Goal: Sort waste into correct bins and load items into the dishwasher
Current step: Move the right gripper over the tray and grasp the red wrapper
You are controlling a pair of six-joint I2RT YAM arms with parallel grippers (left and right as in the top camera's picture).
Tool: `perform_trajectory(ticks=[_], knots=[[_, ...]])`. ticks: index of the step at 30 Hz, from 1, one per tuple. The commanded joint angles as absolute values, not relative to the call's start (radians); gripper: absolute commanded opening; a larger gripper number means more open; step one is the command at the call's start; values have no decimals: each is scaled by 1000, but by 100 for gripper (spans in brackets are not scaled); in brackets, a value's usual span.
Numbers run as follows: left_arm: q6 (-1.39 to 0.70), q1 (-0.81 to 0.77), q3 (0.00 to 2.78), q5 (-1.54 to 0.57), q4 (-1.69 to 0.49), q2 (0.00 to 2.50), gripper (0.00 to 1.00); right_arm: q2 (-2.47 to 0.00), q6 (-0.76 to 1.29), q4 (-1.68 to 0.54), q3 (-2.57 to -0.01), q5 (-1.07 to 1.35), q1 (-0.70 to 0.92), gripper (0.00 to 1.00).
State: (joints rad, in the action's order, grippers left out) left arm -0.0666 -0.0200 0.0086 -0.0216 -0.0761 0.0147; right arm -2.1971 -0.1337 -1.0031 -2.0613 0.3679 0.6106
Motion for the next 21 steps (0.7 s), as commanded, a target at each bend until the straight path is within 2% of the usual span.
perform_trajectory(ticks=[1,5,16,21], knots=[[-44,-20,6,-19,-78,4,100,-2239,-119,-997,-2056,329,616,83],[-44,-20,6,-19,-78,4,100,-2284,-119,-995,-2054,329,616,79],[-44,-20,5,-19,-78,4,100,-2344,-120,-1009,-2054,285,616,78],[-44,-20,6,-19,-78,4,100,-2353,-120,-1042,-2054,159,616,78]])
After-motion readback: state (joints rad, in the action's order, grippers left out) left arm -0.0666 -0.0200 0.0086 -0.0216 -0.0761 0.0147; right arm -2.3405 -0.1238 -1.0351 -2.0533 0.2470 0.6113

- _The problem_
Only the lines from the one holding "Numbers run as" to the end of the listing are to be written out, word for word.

- _Solution to this problem_
Numbers run as follows: left_arm: q6 (-1.39 to 0.70), q1 (-0.81 to 0.77), q3 (0.00 to 2.78), q5 (-1.54 to 0.57), q4 (-1.69 to 0.49), q2 (0.00 to 2.50), gripper (0.00 to 1.00); right_arm: q2 (-2.47 to 0.00), q6 (-0.76 to 1.29), q4 (-1.68 to 0.54), q3 (-2.57 to -0.01), q5 (-1.07 to 1.35), q1 (-0.70 to 0.92), gripper (0.00 to 1.00).
State: (joints rad, in the action's order, grippers left out) left arm -0.0666 -0.0200 0.0086 -0.0216 -0.0761 0.0147; right arm -2.1971 -0.1337 -1.0031 -2.0613 0.3679 0.6106
Motion for the next 21 steps (0.7 s), as commanded, a target at each bend until the straight path is within 2% of the usual span.
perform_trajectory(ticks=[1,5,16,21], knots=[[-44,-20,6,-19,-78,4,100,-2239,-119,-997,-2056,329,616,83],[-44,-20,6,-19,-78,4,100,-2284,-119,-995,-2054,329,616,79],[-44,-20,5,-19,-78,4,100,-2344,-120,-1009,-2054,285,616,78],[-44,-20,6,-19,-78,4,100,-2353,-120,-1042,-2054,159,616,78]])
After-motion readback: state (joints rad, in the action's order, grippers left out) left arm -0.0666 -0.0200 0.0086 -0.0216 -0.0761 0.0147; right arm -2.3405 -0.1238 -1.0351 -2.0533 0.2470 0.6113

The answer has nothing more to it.